En mathématiques, un préfaisceau sur un espace topologique X est (dans le langage des catégories) un foncteur contravariant de la catégorie des ouverts de X dans une autre catégorie[1] ; cette définition, qui peut paraître ésotérique, va s'éclairer grâce aux exemples ci-dessous. On peut donc avoir des préfaisceaux d'ensembles, de groupes, d'anneaux ou de tout autre type de structures mathématiques. Les faisceaux sont des préfaisceaux qui peuvent être définis de manière locale. En géométrie, aussi bien d'ailleurs en géométrie algébrique qu'en géométrie différentielle, la notion de faisceau est une généralisation de celle d'ensemble des sections d'un fibré vectoriel. Dans ce cadre, X est une variété algébrique ou une variété différentielle.

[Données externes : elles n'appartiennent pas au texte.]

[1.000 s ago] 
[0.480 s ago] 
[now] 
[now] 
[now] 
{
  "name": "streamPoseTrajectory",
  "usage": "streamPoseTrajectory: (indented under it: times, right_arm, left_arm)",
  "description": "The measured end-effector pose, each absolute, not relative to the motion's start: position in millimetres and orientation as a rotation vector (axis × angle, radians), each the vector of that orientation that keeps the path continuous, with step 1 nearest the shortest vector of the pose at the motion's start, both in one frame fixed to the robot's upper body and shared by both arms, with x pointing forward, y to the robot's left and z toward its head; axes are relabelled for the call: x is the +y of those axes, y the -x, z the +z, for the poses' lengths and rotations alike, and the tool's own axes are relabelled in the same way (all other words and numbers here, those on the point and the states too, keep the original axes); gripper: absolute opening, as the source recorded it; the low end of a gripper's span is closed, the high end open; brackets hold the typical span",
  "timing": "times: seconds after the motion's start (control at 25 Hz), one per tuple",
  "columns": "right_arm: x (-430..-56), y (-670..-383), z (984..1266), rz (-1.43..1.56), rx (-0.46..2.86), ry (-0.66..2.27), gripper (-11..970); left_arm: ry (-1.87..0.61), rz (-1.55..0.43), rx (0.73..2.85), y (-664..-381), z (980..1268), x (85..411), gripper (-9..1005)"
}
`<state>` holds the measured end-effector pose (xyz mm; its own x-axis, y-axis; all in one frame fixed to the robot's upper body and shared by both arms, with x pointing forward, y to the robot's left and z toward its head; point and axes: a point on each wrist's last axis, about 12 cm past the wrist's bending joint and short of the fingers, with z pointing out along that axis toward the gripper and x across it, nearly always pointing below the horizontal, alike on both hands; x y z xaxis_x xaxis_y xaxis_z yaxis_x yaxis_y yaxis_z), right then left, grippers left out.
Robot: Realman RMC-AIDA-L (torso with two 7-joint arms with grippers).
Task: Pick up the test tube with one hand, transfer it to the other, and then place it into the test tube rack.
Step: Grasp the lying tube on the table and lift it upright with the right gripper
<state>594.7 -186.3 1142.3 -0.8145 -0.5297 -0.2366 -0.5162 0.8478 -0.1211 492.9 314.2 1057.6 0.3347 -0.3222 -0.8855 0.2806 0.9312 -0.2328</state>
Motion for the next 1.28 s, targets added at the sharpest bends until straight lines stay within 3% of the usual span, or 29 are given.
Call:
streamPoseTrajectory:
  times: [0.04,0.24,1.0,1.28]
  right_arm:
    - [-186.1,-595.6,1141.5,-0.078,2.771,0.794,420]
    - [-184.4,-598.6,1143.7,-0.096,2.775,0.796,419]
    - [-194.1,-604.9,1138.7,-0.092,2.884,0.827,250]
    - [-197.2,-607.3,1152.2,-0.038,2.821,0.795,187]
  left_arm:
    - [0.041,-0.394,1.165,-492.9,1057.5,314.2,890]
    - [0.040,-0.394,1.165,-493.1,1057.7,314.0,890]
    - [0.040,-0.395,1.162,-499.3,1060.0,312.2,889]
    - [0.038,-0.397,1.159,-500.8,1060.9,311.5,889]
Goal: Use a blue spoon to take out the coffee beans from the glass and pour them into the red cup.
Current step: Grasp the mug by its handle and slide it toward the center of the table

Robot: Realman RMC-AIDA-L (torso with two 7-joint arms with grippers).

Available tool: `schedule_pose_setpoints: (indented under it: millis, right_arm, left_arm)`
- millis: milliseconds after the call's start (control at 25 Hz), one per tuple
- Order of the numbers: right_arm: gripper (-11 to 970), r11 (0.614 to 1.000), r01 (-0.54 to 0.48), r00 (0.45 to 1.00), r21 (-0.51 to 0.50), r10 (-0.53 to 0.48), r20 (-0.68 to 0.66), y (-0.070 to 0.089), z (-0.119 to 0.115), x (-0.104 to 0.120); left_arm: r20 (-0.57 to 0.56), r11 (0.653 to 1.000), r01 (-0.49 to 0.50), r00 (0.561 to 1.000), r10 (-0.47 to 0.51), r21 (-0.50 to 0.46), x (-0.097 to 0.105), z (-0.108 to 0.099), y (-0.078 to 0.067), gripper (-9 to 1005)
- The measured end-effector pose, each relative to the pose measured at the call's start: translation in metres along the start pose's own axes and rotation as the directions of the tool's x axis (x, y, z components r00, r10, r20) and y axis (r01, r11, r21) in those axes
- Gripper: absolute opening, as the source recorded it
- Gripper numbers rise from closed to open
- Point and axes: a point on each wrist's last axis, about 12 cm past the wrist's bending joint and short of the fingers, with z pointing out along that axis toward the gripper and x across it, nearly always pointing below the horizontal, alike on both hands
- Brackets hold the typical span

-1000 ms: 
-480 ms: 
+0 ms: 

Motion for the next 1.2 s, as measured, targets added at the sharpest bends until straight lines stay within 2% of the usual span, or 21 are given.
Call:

Les faisceaux ont été introduits par Jean Leray en topologie algébrique lorsqu'il était en captivité durant la Seconde Guerre mondiale[2]. Sous l'impulsion, notamment, d'Henri Cartan[3], de Jean-Pierre Serre[4] et d'Alexandre Grothendieck[5],[6] (à qui on doit le terme préfaisceau), les faisceaux ont pris par la suite une importance considérable dans de nombreux domaines des mathématiques où l'on cherche à passer, pour un problème donné, d'une solution locale à une solution globale. Les obstructions à un tel passage s'étudient grâce à la cohomologie des faisceaux.